About this task | From the listing below, extract every line containing "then".

BEGIN Available data

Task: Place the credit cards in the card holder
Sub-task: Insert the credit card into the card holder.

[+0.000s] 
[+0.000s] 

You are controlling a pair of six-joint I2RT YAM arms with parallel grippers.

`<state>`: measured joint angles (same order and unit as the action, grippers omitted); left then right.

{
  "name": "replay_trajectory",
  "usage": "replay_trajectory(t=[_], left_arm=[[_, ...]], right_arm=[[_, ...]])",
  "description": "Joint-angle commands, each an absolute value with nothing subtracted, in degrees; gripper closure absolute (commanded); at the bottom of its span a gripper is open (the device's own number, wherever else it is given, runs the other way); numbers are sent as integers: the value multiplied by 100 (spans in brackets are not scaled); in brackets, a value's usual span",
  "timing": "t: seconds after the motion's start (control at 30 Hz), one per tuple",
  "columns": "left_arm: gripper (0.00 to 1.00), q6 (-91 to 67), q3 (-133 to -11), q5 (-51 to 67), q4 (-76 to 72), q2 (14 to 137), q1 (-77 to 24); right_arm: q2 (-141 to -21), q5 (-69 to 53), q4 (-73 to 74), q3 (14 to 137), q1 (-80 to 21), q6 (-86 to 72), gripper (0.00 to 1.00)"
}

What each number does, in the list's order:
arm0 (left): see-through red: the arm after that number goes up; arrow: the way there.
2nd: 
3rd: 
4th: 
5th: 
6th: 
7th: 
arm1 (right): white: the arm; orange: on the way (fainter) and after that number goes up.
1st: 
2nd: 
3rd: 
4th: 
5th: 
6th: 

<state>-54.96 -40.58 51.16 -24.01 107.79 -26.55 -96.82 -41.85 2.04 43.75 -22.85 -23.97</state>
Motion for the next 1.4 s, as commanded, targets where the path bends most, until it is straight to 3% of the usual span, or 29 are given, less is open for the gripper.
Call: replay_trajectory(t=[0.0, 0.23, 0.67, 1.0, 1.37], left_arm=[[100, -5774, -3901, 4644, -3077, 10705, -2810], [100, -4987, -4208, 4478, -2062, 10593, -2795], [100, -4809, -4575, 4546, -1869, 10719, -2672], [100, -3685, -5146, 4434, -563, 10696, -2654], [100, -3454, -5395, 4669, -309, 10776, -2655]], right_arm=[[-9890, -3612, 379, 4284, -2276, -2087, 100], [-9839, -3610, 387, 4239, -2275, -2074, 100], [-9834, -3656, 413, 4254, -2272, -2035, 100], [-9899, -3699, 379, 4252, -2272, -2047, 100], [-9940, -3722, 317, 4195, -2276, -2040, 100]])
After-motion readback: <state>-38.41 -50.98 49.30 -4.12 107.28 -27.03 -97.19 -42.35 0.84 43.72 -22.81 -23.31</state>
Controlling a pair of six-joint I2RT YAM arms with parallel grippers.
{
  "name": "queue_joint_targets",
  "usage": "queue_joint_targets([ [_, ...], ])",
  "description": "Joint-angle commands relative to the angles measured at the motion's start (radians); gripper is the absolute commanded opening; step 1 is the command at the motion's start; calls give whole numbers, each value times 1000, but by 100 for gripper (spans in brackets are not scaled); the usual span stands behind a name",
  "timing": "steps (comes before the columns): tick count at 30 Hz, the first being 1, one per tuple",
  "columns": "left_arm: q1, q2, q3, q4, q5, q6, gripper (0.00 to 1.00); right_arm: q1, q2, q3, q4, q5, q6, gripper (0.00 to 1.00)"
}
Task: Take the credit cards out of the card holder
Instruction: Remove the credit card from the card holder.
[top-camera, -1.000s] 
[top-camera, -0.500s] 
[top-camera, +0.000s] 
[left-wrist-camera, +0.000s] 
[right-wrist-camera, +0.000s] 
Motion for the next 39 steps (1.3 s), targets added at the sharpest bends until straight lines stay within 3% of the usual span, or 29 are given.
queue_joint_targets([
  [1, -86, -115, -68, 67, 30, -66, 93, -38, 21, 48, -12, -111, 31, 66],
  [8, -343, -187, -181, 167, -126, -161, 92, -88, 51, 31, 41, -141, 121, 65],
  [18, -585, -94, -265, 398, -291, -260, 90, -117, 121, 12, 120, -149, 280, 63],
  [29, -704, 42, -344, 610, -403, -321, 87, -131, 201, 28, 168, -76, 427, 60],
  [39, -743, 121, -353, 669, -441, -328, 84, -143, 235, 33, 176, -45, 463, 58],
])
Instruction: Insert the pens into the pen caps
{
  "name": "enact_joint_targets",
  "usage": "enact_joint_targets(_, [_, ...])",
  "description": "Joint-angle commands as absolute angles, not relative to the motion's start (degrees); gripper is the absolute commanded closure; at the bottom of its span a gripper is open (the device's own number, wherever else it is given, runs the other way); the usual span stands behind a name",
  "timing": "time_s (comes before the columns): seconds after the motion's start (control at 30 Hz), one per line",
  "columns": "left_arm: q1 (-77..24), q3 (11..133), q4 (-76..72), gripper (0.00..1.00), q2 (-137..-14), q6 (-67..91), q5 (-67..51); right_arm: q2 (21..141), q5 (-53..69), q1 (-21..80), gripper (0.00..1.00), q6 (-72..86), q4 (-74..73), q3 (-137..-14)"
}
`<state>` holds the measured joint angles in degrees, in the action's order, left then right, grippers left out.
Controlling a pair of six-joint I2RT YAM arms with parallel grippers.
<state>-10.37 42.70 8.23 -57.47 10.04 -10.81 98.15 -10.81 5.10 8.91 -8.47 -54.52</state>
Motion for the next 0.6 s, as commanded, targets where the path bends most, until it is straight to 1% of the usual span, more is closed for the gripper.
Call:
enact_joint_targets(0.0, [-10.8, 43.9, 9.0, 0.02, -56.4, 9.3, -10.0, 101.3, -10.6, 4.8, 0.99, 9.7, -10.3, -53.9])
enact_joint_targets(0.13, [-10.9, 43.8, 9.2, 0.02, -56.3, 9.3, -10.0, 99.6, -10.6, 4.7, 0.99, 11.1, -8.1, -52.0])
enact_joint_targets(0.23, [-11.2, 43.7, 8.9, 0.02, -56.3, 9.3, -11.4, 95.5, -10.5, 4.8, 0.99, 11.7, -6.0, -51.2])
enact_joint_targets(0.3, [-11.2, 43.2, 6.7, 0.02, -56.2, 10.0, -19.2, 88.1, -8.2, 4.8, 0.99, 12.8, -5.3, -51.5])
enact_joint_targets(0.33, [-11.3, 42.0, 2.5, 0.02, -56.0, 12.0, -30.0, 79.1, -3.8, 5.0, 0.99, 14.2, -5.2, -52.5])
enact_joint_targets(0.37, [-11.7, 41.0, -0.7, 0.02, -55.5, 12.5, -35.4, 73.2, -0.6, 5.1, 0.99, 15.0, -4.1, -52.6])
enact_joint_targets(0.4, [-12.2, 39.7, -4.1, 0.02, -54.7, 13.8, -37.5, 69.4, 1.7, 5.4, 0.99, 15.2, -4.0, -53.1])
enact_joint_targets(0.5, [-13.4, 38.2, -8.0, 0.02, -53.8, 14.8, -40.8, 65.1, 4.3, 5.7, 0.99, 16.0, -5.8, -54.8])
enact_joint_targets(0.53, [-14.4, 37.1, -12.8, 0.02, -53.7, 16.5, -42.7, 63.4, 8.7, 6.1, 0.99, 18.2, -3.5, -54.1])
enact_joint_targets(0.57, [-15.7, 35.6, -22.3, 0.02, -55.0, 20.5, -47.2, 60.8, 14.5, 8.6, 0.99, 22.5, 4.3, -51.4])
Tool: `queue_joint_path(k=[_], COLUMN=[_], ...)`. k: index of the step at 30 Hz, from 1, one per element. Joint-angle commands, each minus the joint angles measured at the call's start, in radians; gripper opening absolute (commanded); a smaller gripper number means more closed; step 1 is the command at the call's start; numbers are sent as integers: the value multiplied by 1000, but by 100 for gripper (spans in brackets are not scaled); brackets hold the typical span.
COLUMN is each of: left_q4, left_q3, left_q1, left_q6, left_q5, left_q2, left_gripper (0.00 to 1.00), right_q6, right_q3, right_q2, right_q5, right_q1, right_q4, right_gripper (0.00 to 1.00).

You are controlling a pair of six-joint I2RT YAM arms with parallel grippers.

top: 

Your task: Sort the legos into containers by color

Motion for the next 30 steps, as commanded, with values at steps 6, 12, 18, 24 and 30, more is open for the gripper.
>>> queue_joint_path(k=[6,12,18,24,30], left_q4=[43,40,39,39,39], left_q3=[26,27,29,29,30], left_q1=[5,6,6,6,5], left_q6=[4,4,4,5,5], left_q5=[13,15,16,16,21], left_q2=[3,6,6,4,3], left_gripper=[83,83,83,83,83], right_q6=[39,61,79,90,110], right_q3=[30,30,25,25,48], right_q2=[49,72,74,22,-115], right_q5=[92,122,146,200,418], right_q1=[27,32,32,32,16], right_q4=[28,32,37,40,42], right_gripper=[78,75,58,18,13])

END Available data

Response to this task |
`<state>`: measured joint angles (same order and unit as the action, grippers omitted); left then right.
`<state>` holds the measured joint angles in degrees, in the action's order, left then right, grippers left out.

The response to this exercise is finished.